Tips For Growing A Lawn From Seed

Posted on

If your lawn has several bare spots and is overrun with weeds, then you may be looking for ways to make it lush and green. Putting in new sod is one solution, but it can be expensive. A better choice could be to start your lawn over and grow grass from seed. Here are a few things to know.

Visit Your County Extension Office

A trip to your county extension office could be in order to have your soil tested and to get advice on the best type of grass to grow in your local area. There are several varieties of grass and choosing the right one will make the difference between success and failure of your lawn. In addition to considering your local climate, also think about the amount of shade in your yard and the type of soil you have. Having your soil tested helps you understand its composition so you can add treatments that help the grass seeds grow.

Start With Bare Soil

If your lawn is currently free of weeds but it has bare patches, then you may try adding new grass seed without removing the old grass. If your lawn is mostly weeds, then removing the current layer of growth is a good idea. You can use a shovel or sod cutter to remove the lawn at the roots. Avoid using lawn treatments to kill the weeds instead, or the weed killer might interfere with the growth of the seeds.

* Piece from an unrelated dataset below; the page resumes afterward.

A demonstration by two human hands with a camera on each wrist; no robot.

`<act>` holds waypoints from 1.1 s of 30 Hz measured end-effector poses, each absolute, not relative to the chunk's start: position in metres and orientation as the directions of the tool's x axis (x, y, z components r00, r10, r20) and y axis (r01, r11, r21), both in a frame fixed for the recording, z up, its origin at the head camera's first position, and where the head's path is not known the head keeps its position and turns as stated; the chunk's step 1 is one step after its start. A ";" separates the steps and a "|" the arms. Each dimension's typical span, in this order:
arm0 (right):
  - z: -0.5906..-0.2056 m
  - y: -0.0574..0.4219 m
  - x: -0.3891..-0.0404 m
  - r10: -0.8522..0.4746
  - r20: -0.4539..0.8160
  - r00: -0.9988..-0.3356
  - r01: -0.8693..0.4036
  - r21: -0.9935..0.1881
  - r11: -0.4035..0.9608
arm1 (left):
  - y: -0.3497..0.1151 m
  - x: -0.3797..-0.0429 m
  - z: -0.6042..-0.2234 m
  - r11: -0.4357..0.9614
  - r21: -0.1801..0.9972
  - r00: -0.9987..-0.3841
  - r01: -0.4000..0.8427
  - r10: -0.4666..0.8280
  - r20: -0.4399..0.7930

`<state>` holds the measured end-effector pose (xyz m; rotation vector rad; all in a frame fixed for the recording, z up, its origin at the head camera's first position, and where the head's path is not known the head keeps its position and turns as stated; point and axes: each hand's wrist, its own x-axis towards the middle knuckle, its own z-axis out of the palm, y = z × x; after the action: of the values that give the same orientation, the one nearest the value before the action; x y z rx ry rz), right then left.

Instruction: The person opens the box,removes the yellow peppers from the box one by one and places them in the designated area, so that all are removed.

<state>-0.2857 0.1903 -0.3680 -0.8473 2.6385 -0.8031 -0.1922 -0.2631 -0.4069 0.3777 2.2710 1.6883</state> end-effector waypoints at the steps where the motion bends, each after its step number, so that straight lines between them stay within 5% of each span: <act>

Once the weeds and grass are removed, rake the soil to remove rocks, roots, and soil clumps. Also, level the soil as you work so there are no valleys to collect water when it rains. As you work the soil, it's a good time to add in amendments if they're needed. These soil treatments can add nutrients, alter the pH of the soil, or help the soil retain water.

Use A Seed Spreader

Unless you're sowing seeds in a small area to fill a bare patch, you'll need to use a seed spreader. This device spreads the seeds evenly on your lawn since this is hard to control by hand. If you plant seeds too close together they compete for soil nutrients and the grass isn't healthy or strong when it comes in. If the seeds are too far apart your lawn won't be a thick and lush carpet of grass. A spreader ensures the seeds are spread properly and it makes the job of sowing easier too.

Feed The Seeds And Water Them Regularly

New grass seed needs nutrients and water. Apply fertilizer right before or right after you plant the seeds so they have all the food needed to get a healthy start. Water the seeds when they're planted and at least daily after that. Don't soak the soil until the roots take hold or the seeds could float away. Apply a thin layer of soil or mulch on top of the seeds to help hold them in place and hold in moisture.

It's important to read the instructions on the grass seed you buy and on fertilizer and other amendments you use. Different products have different procedures and you want to follow instructions on the bag carefully so your lawn gets off to a healthy start.